Pantangan Konsumsi Tanaman dan Hewan Tertentu
Dalam masyarakat Dayak, larangan mengonsumsi sejumlah tanaman dan hewan bukan semata soal selera, tetapi bagian dari sistem kepercayaan dan kesehatan tradisional. Terdapat jenis makanan, baik berupa tumbuhan hutan maupun hewan alam, yang dihindari dalam situasi tertentu karena diyakini dapat membawa dampak negatif secara fisik maupun spiritual.
Misalnya, ibu hamil di Dayak Ngaju cenderung menjauhi konsumsi ikan air tawar lokal seperti gourami, lele, ikan tapah, bakut, serta sayuran seperti rebung dan kacang hijau. Alasannya adalah keyakinan makanan tersebut bisa membahayakan kesehatan ibu dan janin, seperti menyebabkan alergi, bayi gatal, atau berat lahir rendah.
Ditemukan pula pantangan umum di seluruh kelompok Dayak, khususnya suku Kanayatn dan Kenyah di Kalimantan Timur. Mereka menghindari konsumsi rebung, jamur liar, durian muda, bulan kelapa muda, serta sejumlah jenis ikan sungai.
Baca juga: Jangan Menghina Patung Kayu di Kalimantan! |
Larangan tersebut menyasar pada aspek spiritual, di mana diyakini memiliki energi mistik atau radikal alami yang dapat mengganggu sistem keseimbangan tubuh atau memancing 'tulah' atau musibah. Hal ini menunjukkan pantangan Dayak mengandung aspek kearifan lingkungan sekaligus spiritual yang diturunkan secara turun-temurun.
Larangan seperti ini memang berpotensi mengurangi keragaman gizi, namun dilihat dari sudut pandang lokal, mereka lebih menghargai manfaat spiritual dan perlindungan terhadap anggota keluarga.

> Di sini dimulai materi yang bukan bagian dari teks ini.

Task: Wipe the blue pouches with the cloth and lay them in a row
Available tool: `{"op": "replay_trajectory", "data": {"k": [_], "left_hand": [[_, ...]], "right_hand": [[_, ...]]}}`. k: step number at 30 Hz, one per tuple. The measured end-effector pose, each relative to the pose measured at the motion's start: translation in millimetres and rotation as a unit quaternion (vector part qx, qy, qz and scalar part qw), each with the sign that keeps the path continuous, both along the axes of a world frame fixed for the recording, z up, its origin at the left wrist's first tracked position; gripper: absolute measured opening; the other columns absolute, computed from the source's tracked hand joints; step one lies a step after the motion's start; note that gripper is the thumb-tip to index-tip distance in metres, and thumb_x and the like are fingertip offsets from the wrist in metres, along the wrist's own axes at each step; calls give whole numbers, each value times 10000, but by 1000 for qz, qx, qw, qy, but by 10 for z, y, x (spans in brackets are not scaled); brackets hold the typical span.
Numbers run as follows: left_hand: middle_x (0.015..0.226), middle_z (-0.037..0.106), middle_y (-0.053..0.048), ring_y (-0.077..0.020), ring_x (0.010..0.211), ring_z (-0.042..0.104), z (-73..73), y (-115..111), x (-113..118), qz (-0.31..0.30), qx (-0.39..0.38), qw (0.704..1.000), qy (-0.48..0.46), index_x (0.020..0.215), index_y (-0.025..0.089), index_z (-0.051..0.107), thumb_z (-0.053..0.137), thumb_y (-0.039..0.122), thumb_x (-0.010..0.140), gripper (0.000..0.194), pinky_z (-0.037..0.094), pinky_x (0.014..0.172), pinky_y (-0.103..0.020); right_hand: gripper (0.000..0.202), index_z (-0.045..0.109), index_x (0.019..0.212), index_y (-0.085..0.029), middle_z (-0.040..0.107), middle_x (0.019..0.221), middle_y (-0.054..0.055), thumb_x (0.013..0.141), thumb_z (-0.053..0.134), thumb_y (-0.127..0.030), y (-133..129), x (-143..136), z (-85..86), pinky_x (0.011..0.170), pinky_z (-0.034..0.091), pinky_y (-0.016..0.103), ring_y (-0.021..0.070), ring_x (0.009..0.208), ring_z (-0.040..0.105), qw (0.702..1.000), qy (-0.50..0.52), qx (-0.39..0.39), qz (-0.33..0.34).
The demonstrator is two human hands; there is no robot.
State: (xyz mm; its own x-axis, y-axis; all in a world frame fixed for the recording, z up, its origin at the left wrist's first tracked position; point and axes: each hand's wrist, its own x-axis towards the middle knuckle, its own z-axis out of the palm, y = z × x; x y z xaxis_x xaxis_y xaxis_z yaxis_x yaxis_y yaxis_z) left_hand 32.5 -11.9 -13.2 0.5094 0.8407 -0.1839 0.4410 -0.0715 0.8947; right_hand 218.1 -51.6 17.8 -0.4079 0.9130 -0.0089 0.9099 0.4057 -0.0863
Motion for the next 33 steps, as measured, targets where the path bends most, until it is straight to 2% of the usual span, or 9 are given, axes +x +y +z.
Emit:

Untuk menjalin hubungan baik dengan masyarakat Dayak lewat makan bersama, perhatikan hal berikut:
- Hormatilah tata krama dalam menerima makanan.
- Tunjukkan sikap terbuka dan tunjukkan rasa ingin belajar jika tidak tahu aturan adat.
- Saat menghadiri ritual, ikuti aturan makanan secara penuh dan hindari mengambil bagian yang khusus untuk persembahan.
- Jika ada keraguan, tanyakan pada tuan rumah atau tokoh adat, lebih baik bertanya daripada melanggar.
Makanan dalam budaya Dayak jauh dari sekadar urusan perut. Bagi anak rantau, menghormati tata makan di Kalimantan berarti lebih dari sopan santun.
Semoga panduan ini bermanfaat agar detikers yang ingin merantau ke Kalimantan bisa bersosialisasi dan hidup nyaman bersama masyarakat Dayak, dengan makan yang benar, bertanggung jawab, dan penuh hormat.